EXERCISE REQUIREMENTS: Each record below should be written out again exactly as given.

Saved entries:
= = =

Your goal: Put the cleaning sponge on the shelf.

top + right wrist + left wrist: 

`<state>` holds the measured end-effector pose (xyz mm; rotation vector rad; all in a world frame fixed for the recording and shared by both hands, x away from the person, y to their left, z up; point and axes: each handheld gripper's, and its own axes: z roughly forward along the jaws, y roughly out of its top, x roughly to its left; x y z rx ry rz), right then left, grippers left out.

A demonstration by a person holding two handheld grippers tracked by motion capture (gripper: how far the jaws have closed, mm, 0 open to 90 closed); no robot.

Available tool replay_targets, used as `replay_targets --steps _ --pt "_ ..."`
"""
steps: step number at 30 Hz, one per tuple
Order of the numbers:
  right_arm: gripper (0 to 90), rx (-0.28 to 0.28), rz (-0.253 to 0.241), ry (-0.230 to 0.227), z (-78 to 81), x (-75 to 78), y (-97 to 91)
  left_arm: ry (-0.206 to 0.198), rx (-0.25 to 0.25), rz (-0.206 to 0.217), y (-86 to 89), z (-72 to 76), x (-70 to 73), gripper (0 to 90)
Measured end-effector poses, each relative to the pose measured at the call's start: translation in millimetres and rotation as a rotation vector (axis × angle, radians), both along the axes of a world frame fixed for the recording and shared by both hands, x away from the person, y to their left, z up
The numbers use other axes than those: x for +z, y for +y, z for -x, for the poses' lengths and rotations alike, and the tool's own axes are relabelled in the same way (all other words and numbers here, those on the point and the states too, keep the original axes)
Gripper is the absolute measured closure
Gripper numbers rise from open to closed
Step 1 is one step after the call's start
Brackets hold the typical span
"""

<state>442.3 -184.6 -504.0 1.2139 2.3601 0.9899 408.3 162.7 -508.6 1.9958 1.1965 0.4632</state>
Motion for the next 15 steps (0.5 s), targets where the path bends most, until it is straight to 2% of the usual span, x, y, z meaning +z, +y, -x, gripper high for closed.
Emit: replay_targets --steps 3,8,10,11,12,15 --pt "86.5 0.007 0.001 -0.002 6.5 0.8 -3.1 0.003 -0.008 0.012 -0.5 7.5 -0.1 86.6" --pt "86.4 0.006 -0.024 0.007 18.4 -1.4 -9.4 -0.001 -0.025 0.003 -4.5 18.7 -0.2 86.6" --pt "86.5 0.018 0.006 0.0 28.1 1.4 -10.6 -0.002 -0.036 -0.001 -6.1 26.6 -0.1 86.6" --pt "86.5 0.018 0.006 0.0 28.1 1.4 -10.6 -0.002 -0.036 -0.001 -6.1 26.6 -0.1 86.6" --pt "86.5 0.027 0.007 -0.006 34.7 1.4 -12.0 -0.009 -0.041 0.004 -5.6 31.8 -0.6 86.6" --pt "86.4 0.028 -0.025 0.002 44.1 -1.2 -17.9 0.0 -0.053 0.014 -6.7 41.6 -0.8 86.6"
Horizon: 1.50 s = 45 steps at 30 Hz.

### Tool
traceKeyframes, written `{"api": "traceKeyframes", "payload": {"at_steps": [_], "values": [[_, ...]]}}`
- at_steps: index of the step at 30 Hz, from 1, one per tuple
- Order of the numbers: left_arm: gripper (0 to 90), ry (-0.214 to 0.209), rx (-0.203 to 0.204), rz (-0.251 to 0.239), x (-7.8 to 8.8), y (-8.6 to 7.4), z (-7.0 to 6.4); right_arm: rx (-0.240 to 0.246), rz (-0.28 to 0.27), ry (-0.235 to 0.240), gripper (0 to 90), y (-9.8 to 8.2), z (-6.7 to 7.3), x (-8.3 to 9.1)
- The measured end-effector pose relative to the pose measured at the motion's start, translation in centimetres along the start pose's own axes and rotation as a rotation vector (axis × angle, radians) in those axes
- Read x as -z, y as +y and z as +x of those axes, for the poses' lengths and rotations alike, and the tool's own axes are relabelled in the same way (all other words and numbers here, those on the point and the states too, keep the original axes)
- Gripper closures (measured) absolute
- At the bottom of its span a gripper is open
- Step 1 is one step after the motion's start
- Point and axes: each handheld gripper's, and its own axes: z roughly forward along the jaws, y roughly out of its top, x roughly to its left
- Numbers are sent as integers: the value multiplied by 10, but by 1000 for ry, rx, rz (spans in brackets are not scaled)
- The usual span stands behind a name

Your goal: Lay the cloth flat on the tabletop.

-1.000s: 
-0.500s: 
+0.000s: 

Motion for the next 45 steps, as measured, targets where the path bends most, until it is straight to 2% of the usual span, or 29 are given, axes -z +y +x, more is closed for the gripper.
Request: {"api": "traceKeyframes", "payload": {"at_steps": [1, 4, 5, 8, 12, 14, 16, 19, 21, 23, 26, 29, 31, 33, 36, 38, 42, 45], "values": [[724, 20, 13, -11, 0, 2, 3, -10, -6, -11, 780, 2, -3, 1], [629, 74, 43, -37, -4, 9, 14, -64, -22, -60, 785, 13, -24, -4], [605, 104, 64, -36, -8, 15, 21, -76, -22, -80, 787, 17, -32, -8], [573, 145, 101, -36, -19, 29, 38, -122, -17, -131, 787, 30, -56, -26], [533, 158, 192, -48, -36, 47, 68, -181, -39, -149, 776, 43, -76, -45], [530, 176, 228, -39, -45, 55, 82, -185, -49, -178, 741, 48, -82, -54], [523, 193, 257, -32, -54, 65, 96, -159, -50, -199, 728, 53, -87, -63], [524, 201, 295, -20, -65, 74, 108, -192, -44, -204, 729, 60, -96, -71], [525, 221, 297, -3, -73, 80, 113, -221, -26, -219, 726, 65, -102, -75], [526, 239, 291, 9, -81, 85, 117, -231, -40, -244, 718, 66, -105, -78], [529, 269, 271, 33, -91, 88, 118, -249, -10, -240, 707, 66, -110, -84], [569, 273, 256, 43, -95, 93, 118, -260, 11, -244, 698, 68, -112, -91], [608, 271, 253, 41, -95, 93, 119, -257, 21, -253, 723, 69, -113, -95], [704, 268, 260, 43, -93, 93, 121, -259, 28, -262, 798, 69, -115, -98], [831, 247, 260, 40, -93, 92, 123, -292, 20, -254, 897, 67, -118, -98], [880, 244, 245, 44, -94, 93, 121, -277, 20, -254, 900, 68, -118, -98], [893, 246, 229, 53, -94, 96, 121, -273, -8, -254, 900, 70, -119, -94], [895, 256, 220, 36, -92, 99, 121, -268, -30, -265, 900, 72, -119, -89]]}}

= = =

RESPONSE:
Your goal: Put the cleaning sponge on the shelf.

top + right wrist + left wrist: 

`<state>` holds the measured end-effector pose (xyz mm; rotation vector rad; all in a world frame fixed for the recording and shared by both hands, x away from the person, y to their left, z up; point and axes: each handheld gripper's, and its own axes: z roughly forward along the jaws, y roughly out of its top, x roughly to its left; x y z rx ry rz), right then left, grippers left out.

A demonstration by a person holding two handheld grippers tracked by motion capture (gripper: how far the jaws have closed, mm, 0 open to 90 closed); no robot.

Available tool replay_targets, used as `replay_targets --steps _ --pt "_ ..."`
"""
steps: step number at 30 Hz, one per tuple
Order of the numbers:
  right_arm: gripper (0 to 90), rx (-0.28 to 0.28), rz (-0.253 to 0.241), ry (-0.230 to 0.227), z (-78 to 81), x (-75 to 78), y (-97 to 91)
  left_arm: ry (-0.206 to 0.198), rx (-0.25 to 0.25), rz (-0.206 to 0.217), y (-86 to 89), z (-72 to 76), x (-70 to 73), gripper (0 to 90)
Measured end-effector poses, each relative to the pose measured at the call's start: translation in millimetres and rotation as a rotation vector (axis × angle, radians), both along the axes of a world frame fixed for the recording and shared by both hands, x away from the person, y to their left, z up
The numbers use other axes than those: x for +z, y for +y, z for -x, for the poses' lengths and rotations alike, and the tool's own axes are relabelled in the same way (all other words and numbers here, those on the point and the states too, keep the original axes)
Gripper is the absolute measured closure
Gripper numbers rise from open to closed
Step 1 is one step after the call's start
Brackets hold the typical span
"""

<state>442.3 -184.6 -504.0 1.2139 2.3601 0.9899 408.3 162.7 -508.6 1.9958 1.1965 0.4632</state>
Motion for the next 15 steps (0.5 s), targets where the path bends most, until it is straight to 2% of the usual span, x, y, z meaning +z, +y, -x, gripper high for closed.
Emit: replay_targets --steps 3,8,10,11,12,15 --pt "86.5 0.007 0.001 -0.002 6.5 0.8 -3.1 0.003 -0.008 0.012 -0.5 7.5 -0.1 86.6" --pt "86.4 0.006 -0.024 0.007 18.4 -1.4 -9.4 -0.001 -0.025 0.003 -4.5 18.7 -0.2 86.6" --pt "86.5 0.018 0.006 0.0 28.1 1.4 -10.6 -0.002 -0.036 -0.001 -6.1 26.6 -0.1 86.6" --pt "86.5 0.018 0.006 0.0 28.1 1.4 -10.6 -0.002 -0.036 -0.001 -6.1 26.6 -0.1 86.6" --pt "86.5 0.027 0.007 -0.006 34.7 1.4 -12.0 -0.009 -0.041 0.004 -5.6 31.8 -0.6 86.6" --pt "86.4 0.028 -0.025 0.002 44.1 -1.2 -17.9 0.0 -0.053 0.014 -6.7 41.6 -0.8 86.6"
Horizon: 1.50 s = 45 steps at 30 Hz.

### Tool
traceKeyframes, written `{"api": "traceKeyframes", "payload": {"at_steps": [_], "values": [[_, ...]]}}`
- at_steps: index of the step at 30 Hz, from 1, one per tuple
- Order of the numbers: left_arm: gripper (0 to 90), ry (-0.214 to 0.209), rx (-0.203 to 0.204), rz (-0.251 to 0.239), x (-7.8 to 8.8), y (-8.6 to 7.4), z (-7.0 to 6.4); right_arm: rx (-0.240 to 0.246), rz (-0.28 to 0.27), ry (-0.235 to 0.240), gripper (0 to 90), y (-9.8 to 8.2), z (-6.7 to 7.3), x (-8.3 to 9.1)
- The measured end-effector pose relative to the pose measured at the motion's start, translation in centimetres along the start pose's own axes and rotation as a rotation vector (axis × angle, radians) in those axes
- Read x as -z, y as +y and z as +x of those axes, for the poses' lengths and rotations alike, and the tool's own axes are relabelled in the same way (all other words and numbers here, those on the point and the states too, keep the original axes)
- Gripper closures (measured) absolute
- At the bottom of its span a gripper is open
- Step 1 is one step after the motion's start
- Point and axes: each handheld gripper's, and its own axes: z roughly forward along the jaws, y roughly out of its top, x roughly to its left
- Numbers are sent as integers: the value multiplied by 10, but by 1000 for ry, rx, rz (spans in brackets are not scaled)
- The usual span stands behind a name

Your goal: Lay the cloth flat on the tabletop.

-1.000s: 
-0.500s: 
+0.000s: 

Motion for the next 45 steps, as measured, targets where the path bends most, until it is straight to 2% of the usual span, or 29 are given, axes -z +y +x, more is closed for the gripper.
Request: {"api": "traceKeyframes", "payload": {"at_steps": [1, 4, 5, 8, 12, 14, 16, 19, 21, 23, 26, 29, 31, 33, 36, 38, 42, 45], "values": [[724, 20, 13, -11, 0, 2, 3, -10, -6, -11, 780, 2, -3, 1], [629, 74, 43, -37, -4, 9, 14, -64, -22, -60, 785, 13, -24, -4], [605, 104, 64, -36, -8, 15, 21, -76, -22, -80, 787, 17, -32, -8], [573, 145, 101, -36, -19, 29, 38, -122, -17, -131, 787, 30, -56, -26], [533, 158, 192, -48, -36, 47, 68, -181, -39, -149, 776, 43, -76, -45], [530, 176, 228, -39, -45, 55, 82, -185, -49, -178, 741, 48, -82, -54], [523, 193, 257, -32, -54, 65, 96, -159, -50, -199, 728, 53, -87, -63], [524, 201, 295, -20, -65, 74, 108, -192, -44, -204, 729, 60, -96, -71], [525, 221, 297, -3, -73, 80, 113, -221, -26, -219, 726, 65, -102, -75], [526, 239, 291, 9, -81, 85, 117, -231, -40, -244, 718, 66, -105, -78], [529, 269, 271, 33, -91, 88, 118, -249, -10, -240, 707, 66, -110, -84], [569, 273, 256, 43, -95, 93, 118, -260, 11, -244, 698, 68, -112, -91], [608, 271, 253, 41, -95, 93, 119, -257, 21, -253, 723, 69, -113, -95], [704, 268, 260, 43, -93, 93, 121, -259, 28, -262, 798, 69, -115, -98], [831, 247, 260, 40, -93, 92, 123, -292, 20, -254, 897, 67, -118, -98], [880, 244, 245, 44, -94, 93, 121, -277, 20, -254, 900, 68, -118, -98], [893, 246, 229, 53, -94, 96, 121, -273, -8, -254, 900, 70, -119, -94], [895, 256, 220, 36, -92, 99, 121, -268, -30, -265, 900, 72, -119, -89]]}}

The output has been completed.